A creamy blend of chocolate, peanut butter, and banana for a quick, satisfying drink.

# What You'll Need:

→ Base

01 - 1 large ripe banana, peeled and sliced
02 - 1 cup whole milk or plant-based milk (240 ml)

→ Flavors

03 - 2 tablespoons unsweetened cocoa powder
04 - 2 tablespoons creamy peanut butter
05 - 1 to 2 tablespoons honey or maple syrup, adjust to taste

→ Extras

06 - 1/2 teaspoon pure vanilla extract
07 - 1 cup ice cubes (approximately 120 g)

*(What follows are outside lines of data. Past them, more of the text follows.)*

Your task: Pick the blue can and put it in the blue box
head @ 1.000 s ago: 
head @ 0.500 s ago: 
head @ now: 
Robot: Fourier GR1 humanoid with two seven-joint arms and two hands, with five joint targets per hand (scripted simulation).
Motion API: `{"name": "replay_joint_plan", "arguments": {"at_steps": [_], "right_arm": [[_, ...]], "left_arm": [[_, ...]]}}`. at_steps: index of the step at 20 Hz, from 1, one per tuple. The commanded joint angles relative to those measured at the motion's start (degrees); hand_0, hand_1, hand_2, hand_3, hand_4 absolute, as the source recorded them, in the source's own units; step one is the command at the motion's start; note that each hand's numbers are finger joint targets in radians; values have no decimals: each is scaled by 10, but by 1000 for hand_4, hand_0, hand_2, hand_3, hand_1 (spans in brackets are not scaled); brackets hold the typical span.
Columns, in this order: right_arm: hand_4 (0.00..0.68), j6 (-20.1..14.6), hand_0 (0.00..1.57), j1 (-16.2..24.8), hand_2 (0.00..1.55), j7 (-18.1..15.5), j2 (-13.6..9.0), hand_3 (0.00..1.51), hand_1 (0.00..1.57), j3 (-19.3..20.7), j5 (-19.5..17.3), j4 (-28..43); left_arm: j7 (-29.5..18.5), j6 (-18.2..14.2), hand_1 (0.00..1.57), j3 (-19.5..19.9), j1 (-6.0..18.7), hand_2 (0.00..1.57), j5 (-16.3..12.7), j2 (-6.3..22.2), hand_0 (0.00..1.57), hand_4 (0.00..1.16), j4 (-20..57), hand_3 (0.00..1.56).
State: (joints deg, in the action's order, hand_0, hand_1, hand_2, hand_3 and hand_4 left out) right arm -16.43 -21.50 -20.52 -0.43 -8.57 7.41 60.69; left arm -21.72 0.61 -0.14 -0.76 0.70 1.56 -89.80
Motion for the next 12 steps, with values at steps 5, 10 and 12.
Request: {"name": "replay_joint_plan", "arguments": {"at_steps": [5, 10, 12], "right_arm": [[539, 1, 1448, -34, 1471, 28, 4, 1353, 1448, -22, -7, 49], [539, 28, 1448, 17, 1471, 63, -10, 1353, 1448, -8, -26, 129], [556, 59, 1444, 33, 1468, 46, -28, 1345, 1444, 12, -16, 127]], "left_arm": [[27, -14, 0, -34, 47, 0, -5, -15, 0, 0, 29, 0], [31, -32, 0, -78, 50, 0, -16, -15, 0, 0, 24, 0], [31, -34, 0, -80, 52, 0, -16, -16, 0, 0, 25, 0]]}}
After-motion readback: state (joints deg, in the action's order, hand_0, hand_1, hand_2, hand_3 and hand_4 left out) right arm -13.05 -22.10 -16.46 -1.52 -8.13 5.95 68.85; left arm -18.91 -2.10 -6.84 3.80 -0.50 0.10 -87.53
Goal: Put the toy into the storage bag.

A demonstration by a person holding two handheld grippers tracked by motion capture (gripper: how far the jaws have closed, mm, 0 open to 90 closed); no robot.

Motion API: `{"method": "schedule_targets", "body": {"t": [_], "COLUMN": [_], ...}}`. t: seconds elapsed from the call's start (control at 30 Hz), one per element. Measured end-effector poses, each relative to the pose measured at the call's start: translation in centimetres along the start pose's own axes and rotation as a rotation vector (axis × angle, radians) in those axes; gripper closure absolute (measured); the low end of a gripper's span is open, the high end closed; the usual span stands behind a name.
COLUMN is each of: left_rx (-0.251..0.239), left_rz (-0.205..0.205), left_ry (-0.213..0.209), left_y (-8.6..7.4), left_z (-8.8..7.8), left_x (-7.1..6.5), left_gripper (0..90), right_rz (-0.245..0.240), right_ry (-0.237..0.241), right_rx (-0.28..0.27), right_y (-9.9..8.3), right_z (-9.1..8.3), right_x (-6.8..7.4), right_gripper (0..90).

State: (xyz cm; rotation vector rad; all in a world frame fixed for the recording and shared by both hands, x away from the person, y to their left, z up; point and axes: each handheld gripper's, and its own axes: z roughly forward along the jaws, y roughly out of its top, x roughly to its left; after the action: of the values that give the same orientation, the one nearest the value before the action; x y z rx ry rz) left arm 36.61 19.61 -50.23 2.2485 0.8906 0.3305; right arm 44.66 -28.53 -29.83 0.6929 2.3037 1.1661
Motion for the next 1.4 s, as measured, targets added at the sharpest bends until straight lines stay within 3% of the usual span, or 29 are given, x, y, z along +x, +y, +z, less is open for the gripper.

# Step-by-Step Directions:

01 - Place the banana slices, milk, cocoa powder, peanut butter, honey or maple syrup, vanilla extract, and ice cubes into a blender.
02 - Blend on high speed until the mixture is smooth and creamy, about 30 to 60 seconds.
03 - Taste the smoothie and add additional honey or maple syrup if desired, blending briefly to incorporate.
04 - Divide the smoothie evenly into two glasses and serve immediately.

# Expert Suggestions:

01 -
  • It comes together in under five minutes, so even when you're dragging on a Monday, you can actually make it happen.
  • There's a reason chocolate and peanut butter work together—they genuinely taste like you've done something special, not just thrown things in a blender.
02 -
  • If you use regular milk straight from the fridge and room-temperature peanut butter, you'll end up with a smoothie that's not quite cold enough—chill your peanut butter for five minutes before blending, or just use more ice than you think you need.
  • Frozen banana slices are a game-changer if you like it thicker, but they take longer to blend and sometimes the cocoa powder hides in the corners; blend the liquid and powder together first for five seconds, then add the frozen banana.
03 -
  • Slice your banana before blending instead of breaking chunks off—it blends faster and more evenly, saving you thirty seconds and a possible over-blend situation.
  • If you're making this regularly, freeze banana slices in a bag so they're always ready, which also means you can skip some ice cubes and end up with a better texture that doesn't get diluted as the ice melts.